Data lakes enable the implemention of a wide range of solutions, including raw data collection, flexible data access for users, and building fast and efficient data warehouse and data lakehouses. From a data and analytics perspective, data lake solutions can act as a data staging ground, to transform raw data into a format for data analysis and reporting; and operate as something closer to a data warehouse with a built in query engine.
In a classic enterprise data warehouse architecture, these solutions represent the Extract Transform Load (ETL) system and the analytics query engine. Meanwhile, the ETL and analytics are faster if they are implemented in a data lake, in both query response time and time-to-insights, and more cost effective than with traditional technologies.
Data lake architecture cost savings
In a data lake architecture, data teams can store 10x more data and the cost of entry is often a fraction of the price of data warehouse solutions, which tend to start at a 7-figure price tag. As the adoption of data lake architecture grows in momentum, and more business units migrate workloads to leverage the unique benefits of this modern architecture, the cost will increase to accommodate the growing need of compute and storage.
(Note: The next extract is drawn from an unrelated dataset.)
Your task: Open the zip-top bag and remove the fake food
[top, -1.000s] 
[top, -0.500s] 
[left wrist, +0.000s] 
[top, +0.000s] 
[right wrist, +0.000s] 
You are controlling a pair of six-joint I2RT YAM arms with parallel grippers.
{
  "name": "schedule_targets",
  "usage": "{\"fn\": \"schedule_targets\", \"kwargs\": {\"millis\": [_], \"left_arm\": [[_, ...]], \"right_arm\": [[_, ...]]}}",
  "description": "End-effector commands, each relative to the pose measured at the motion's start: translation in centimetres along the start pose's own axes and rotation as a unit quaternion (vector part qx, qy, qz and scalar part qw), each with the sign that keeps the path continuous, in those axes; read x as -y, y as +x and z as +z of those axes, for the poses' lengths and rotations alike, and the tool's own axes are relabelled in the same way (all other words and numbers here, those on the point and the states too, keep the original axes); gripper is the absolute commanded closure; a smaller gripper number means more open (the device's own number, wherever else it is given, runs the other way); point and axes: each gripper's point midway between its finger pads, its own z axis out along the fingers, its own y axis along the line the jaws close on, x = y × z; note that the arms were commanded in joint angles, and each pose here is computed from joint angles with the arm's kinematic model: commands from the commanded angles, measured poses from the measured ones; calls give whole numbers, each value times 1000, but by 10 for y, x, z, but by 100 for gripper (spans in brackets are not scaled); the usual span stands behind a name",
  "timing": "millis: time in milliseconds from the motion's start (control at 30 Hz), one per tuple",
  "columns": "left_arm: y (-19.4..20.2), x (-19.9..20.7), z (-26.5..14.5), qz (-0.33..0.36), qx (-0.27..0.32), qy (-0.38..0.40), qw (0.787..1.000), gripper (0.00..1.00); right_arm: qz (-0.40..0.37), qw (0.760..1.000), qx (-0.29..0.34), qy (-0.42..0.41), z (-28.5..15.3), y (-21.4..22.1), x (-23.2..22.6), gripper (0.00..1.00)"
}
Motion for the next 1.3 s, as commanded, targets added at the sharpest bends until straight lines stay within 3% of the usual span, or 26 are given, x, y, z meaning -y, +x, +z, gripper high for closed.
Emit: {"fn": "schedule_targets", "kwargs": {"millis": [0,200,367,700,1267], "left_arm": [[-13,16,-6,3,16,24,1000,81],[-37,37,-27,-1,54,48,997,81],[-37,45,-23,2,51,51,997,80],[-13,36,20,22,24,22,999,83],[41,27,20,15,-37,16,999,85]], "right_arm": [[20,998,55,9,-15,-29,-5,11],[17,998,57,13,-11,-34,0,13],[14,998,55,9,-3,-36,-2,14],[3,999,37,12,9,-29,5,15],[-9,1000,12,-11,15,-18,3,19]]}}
Data lake analytics significantly cuts down on ETL costs
It’s possible to replace legacy ETL solutions at a lower cost and higher performance when using data lake analytics for data raw collection and transformation. ETL is a serialized activity that starts with modeling the target data in the data warehouse catalog, followed by designing data transformations to read the source data and make it conform with the target system schema.
Rideshare example: ETL vs. data lake-based solution
For example, a classic ETL process for collecting telemetry data from a rideshare system would normalize and validate all of the location fields, then lookup the driver and rider IDs before storing valid records in the data warehouse. Invalid records might be rejected or in some cases could cause the entire process to fail.
In a data lake based solution, the ride share data is first collected and stored in raw format. That data can be queried directly without any transformation or the data can be transformed after being stored. Data engineers can address exceptions and resume the transformation instead of restarting it. Users get faster access to data, and any data transformation is more efficient than when done via ETL.
Supporting high performance analytics directly on the data lake
Once data is stored in a data lake, it can be transformed and exported to a traditional data warehouse or analytics engine. Moving data to a data warehouse was a common implementation when data lakes first emerged and they were slow to query. However, modern data lakes can now support high performance query engines, enabling users direct access to both raw and transformed data directly in the data lake.
A common solution today involves loading raw data directly into a data lake, then transforming it into an optimized format that users can query directly. The latest high performance query engines used in data lakes also include technologies such as columnar data storage, compression, data partitioning, and big data indexing.
In the same ridesharing example, a data lake based solution for ride share data could feed a real time machine learning system for ride assignment and rate calculation, a real time reporting system for showing updated user reviews, and an interactive analytics system for business analytics to query. All of these can be served from the same data lake.
Online insurance platform accelerated time-to-insight
And for a proven example, an online insurance platform Assurance ran TV commercials that led to spikes in demand. Assurance needed to respond in real-time, reach out to its agents, and bring them online to assist shoppers. During one peak period, Assurance’s real-time logging tool went down. The Director of Engineering suggested moving streaming events to its data lake, and the Data Science team got to work. Within three hours, all the key data streamed into its data lake, which was connected to Tableau via Starburst.
“It was not that hard at all, and what resulted was real-time analysis powered by Starburst,” says Mitchell Posluns, Senior Data Scientist of Assurance. “The data sources were abstracted away. We didn’t have to worry about sources and formats. We just plugged in to Starburst, built this beautiful and insightful dashboard, shipped it to stakeholders, and got back to business as usual.”
Data-driven made possible with data lake solutions
Striving to become a data-driven organization is no doubt a challenge for many organizations. The solution is to provide fast, real-time access to data from different parts of the business process as it drives measurable results.